Finanzminister bestätigt Steuerplus

Den Fiskus überraschte der Einnahmenzuwachs von 20 Milliarden Mark oder zehn Prozent im ersten Halbjahr nicht. Anders als in den USA sind Rückzahlungen an die Bürger vorerst nicht zu erwarten    ■ Von Christian Füller

Berlin (taz) – Die Nachricht kam nur scheinbar überraschend. In den Zeiten des Sparens und der immer tiefer werdenden Haushaltslöcher hieß es plötzlich: Der Staat ist reich! Die Steuereinnahmen im ersten Halbjahr 1999 seien gestiegen – und zwar um 20 Milliarden Mark gegenüber dem Vorjahr 1998. Das bestätigte gestern derSprecher von Finanzminister Hans Eichel (SPD) in der Regierungspressekonferenz. Die Bundesrepublik hat in den ersten sechs Monaten des Jahres reichlich Steuergelder in die Kasse bekommen – aber das Geld ist schon verplant, leider, so der Sprecher. Die Einkünfte nämlich hatte der Arbeitskreis Steuerschätzung, der alljährlich zweimal die Kassenlage des Bundes prognostiziert, bereits im Mai angekündigt.
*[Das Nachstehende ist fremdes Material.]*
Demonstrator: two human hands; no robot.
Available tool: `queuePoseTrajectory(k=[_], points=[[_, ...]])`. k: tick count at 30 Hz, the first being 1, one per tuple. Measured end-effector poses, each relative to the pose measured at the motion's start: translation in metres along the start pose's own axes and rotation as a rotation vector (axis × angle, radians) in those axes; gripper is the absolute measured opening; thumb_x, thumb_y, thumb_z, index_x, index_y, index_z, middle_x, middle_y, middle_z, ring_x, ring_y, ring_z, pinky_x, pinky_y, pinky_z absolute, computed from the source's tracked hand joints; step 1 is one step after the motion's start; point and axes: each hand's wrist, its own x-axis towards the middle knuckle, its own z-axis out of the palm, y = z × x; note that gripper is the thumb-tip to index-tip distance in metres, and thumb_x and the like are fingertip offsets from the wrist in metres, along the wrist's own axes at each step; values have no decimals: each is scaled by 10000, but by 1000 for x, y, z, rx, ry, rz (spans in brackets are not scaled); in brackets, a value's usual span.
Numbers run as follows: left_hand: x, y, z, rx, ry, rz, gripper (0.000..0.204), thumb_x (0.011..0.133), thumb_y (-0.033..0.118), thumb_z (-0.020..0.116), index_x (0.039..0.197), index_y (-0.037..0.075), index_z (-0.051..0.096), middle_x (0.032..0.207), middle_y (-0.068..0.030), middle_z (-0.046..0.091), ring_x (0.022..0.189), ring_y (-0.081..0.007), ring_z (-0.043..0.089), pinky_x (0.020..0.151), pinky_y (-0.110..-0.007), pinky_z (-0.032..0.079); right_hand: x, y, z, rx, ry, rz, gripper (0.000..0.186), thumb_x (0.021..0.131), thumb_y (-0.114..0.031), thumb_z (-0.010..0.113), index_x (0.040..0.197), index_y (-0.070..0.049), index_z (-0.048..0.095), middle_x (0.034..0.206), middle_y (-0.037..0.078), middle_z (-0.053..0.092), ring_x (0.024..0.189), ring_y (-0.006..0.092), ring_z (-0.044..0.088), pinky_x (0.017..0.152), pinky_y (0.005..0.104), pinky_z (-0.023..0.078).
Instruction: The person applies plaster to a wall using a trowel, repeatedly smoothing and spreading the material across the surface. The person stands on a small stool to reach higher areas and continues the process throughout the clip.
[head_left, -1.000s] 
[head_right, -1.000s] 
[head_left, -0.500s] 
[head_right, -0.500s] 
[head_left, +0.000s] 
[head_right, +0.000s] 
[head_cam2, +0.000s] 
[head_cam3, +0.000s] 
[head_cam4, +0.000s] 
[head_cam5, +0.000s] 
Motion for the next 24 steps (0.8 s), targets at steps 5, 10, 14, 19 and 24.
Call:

Auch bei steigenden Steuereinnahmen gibt es feine Unterschiede, merkte der Vorsitzende der Wirtschaftsweisen, Herbert Hax, gegenüber der taz an. Steigen die Einkünfte von Vater Staat im Vergleich zum Vorjahr, dann ist das erfreulich, aber nicht sonderlich aussagekräftig. Würde der Fiskus deutliche Überschüsse im Vergleich zur Steuerschätzung erzielen, dann wäre das sensationell.

Die Steuerschätzer hatten im Mai vorhergesagt, der Bund werde 1999 rund neun Prozent höhere Steuereinnahmen verbuchen, insgesamt wurden 372 Milliarden für Eichels Habenseite veranschlagt. Nun beläuft sich das tatsächliche Einnahmeplus auf rund zehn Prozent. Alles im Lot also. Vereinzelt vermelden die Finanzämter zwar Zuwächse von fünfzig Prozent. Aber auch da empfiehlt der oberste Wirtschaftsweise Geduld: Erst mal abwarten, wie die Bilanz am Ende des Jahres ausfällt.

Die Verantwortung für das Plus trägt ein Verfemter – Oskar Lafontaine. Der Kurz-Finanzminister hatte im März nicht nur für Steuerentlastungen in seinem „Steuerentlastungsgesetz 1999/2000/2002“ gesorgt. Lafontaine war es, der einen ersten Schritt unternahm, den Dschungel der Steuervergünstigungen zu lichten. Laut Hax, dem Vorsitzenden des gesamtwirtschaftlichen Sachverständigenrats, dürfte der Wegfall von Abschreibungsmöglichkeiten der eintscheidende Grund für die Einnahme-Hausse sein.

Der Unions-Abgeordnete Friedrich Merz zog seine eigenen Schlüsse aus dem Einnahmeplus. Wie die Opposition in den USA verlangte auch Merz, „das Geld den Bürgern sofort über Steuersenkungen zurückzugeben.“ 250 Mark müsse jeder Bundesbürger rein rechnerisch in seinen Geldbeutel zurückbekommen.

„Das ist mir ein bisschen zu schnell geschossen“, beruhigt Herbert Hax den CDU-Mann. „Schulden haben wir noch genug“, sagte Hax der taz, erst müssten diese Verbindlichkeiten abgebaut werden. Von einer Einmalzahlung riet der Wirtschaftsweise ab: „Sonst verpufft das sofort“.

Die US-Bürger erwarten hingegen eine echte Steuererleichterung. Weil erstmals seit 1835 ein ausgeglichener Haushalt erreicht wird, beschlossen die Kammern des US-Parlaments mit republikanischer Mehrheit Kürzungen in Höhe von 792 Milliarden Dollar – gestreckt über zehn Jahre. Sämtliche Steuersätze sollen um ein Prozent gesenkt werden. Präsident Clinton hat bereits sein Veto angekündigt. Er findet, es genüge, den Steuerzahlern weniger zurückzugeben – nur 250 Milliarden Dollar.